▸ WHAT TO WORK ON
Your job is to give again, exactly and with no additions, the lines in the records below from the one with "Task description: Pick" through the one with "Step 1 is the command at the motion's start", both included. Omit the pictures.

▸ GIVEN ENTRIES
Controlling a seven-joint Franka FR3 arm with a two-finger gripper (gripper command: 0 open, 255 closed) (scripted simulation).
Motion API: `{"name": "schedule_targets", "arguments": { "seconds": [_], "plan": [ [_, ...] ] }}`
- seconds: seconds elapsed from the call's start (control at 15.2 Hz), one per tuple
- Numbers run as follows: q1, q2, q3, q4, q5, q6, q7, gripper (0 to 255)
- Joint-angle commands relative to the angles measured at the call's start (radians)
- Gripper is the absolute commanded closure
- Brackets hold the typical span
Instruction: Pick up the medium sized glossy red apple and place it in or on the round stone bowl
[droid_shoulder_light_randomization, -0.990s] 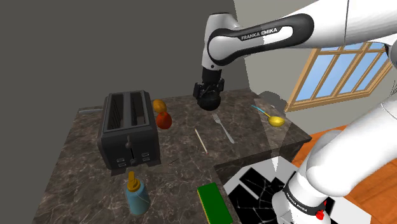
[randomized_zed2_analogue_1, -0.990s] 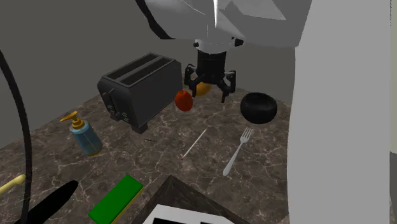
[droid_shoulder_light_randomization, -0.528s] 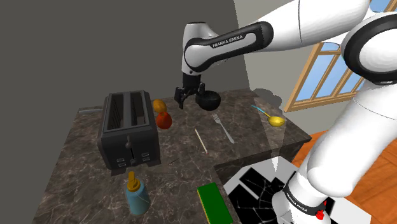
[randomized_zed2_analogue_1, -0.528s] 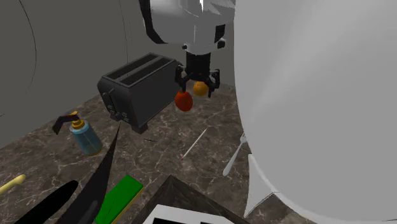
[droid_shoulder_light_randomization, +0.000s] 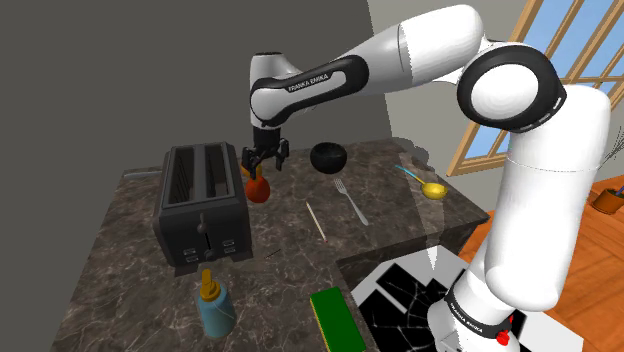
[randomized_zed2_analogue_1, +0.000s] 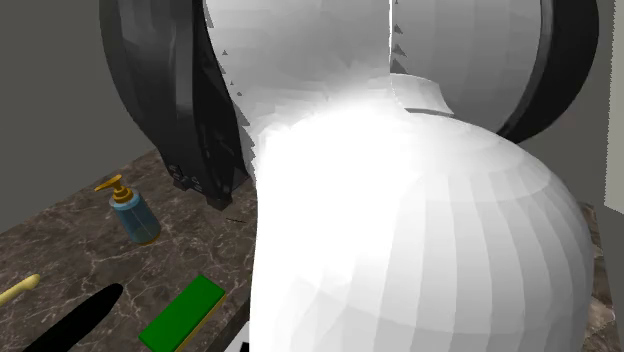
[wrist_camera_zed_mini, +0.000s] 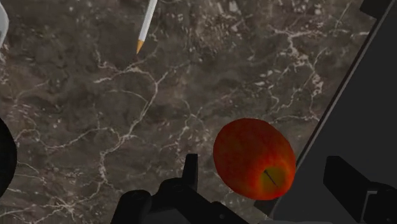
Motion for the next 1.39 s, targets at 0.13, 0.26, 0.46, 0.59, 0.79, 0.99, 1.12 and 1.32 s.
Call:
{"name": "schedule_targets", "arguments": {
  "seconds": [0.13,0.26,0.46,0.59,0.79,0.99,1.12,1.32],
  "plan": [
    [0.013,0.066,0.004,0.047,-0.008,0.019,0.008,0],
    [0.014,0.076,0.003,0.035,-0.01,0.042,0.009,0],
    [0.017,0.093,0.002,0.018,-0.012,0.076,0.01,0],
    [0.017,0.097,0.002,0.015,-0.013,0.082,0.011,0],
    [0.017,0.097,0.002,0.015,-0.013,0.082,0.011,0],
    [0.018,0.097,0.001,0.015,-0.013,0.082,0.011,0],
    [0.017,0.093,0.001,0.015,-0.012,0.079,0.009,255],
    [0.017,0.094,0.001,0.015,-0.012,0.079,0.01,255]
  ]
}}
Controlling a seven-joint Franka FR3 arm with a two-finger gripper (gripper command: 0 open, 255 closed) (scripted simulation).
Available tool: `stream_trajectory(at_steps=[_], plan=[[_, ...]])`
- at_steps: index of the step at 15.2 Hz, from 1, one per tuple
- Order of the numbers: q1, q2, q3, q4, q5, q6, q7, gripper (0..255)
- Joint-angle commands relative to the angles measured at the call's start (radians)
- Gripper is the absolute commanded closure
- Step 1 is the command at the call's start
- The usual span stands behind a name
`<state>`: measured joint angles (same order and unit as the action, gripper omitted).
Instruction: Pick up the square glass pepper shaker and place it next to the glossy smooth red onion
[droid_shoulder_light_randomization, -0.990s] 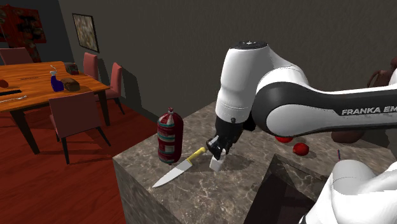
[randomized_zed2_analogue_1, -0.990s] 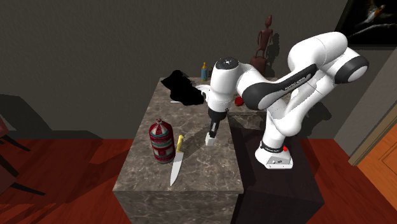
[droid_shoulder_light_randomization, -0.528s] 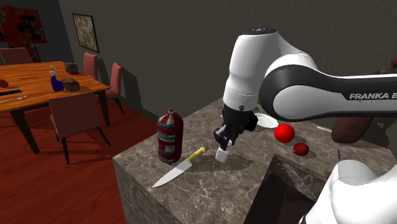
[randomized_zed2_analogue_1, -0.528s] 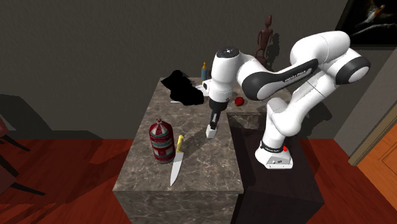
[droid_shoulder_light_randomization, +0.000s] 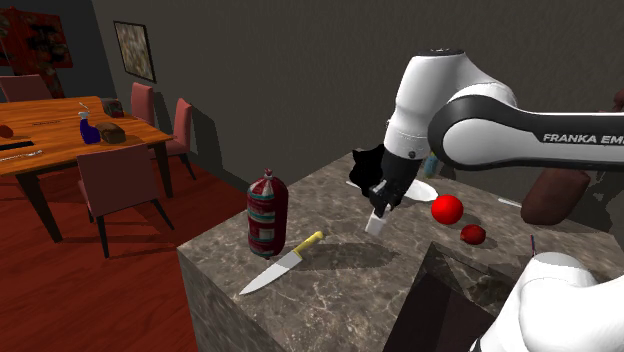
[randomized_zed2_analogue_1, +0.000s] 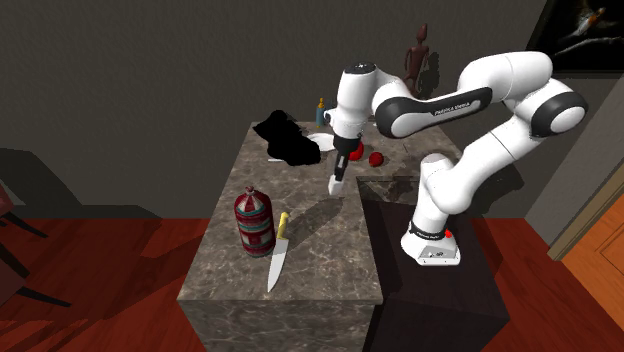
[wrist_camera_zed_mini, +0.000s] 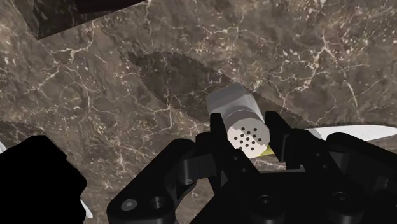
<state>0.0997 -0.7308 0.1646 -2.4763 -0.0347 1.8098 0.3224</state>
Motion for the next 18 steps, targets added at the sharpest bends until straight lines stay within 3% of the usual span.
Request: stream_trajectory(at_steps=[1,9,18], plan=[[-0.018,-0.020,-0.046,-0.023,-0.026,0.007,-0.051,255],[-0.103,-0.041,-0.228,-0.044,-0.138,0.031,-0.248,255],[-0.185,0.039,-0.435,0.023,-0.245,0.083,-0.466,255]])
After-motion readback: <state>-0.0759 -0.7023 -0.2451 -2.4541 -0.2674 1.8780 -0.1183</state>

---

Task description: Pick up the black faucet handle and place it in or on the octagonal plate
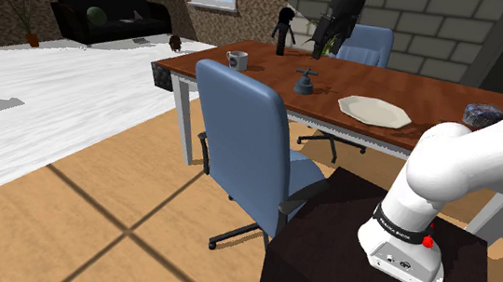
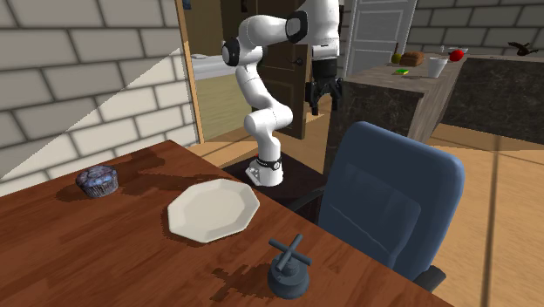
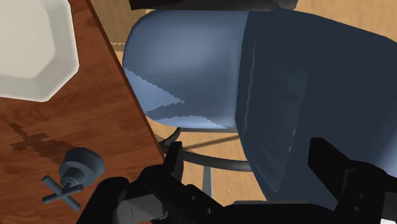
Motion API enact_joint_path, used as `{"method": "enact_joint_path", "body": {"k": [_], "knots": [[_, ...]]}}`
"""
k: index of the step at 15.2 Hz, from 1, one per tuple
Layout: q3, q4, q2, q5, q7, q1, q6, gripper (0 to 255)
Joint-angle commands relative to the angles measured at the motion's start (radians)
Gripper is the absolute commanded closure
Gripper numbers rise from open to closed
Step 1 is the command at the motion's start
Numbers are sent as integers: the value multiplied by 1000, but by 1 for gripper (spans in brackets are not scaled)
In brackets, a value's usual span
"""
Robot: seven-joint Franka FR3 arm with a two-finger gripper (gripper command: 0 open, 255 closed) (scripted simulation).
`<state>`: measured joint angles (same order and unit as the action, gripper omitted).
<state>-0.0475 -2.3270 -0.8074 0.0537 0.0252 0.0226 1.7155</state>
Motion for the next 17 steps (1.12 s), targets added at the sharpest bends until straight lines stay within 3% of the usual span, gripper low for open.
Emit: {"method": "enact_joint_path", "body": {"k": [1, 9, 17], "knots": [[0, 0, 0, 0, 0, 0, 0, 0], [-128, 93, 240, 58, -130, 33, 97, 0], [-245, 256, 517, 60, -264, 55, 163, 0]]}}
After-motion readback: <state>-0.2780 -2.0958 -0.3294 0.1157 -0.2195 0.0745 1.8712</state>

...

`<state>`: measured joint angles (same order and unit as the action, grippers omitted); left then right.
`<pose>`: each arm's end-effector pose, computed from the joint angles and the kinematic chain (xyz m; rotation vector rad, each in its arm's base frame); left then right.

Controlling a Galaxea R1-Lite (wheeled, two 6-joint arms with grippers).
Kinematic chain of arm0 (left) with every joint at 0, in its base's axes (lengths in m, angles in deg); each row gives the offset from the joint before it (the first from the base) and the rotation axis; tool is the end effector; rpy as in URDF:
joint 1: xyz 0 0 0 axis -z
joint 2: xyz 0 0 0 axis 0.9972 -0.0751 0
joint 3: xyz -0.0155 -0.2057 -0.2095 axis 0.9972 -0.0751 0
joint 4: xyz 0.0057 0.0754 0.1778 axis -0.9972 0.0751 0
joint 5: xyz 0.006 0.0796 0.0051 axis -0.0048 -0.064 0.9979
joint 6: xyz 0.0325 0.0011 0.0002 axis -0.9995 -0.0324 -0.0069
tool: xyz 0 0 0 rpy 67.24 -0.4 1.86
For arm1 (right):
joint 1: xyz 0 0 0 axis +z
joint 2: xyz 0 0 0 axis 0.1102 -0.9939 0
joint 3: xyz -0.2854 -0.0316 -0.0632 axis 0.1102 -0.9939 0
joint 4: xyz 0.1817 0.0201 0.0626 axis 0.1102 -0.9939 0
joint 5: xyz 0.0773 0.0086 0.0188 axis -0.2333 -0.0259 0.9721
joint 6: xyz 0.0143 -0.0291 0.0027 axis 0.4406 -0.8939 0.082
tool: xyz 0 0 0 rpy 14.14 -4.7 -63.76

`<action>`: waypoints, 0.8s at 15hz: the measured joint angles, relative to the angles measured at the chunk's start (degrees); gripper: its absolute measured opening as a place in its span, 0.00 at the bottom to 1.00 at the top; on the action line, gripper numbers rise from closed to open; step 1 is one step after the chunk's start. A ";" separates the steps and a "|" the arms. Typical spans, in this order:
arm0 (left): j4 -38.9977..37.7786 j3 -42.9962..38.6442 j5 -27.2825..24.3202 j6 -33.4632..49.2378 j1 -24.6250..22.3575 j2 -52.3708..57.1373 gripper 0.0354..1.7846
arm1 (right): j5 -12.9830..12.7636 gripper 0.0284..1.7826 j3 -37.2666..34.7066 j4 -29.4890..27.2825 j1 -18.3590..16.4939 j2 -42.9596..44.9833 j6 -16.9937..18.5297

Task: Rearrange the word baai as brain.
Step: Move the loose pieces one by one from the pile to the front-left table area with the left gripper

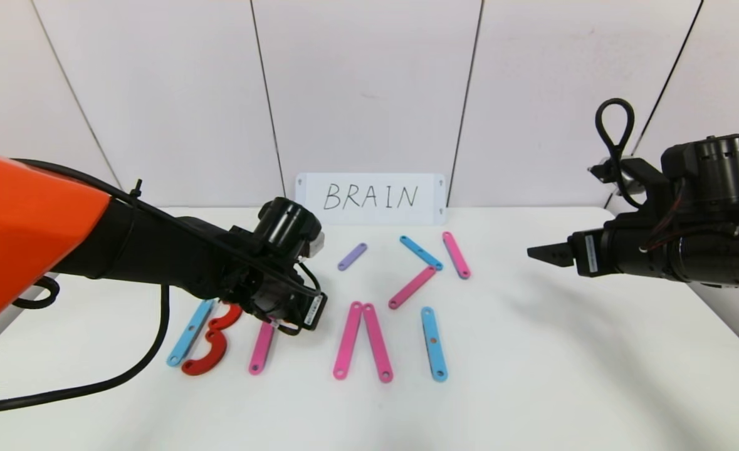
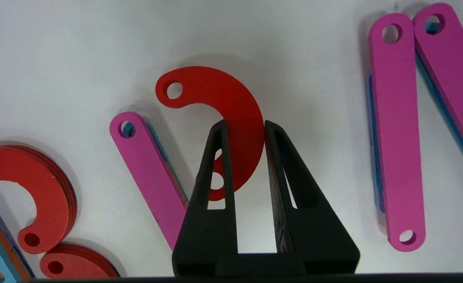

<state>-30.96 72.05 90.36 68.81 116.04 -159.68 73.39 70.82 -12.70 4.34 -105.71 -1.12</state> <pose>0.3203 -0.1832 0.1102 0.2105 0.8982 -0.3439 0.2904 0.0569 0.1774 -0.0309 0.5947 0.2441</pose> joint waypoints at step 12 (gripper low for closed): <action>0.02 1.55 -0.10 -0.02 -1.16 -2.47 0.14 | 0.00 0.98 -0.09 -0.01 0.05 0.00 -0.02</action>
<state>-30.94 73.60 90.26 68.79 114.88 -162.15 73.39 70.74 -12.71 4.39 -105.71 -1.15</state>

▸ YOUR RESPONSE
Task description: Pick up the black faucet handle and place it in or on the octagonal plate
Motion API enact_joint_path, used as `{"method": "enact_joint_path", "body": {"k": [_], "knots": [[_, ...]]}}`
"""
k: index of the step at 15.2 Hz, from 1, one per tuple
Layout: q3, q4, q2, q5, q7, q1, q6, gripper (0 to 255)
Joint-angle commands relative to the angles measured at the motion's start (radians)
Gripper is the absolute commanded closure
Gripper numbers rise from open to closed
Step 1 is the command at the motion's start

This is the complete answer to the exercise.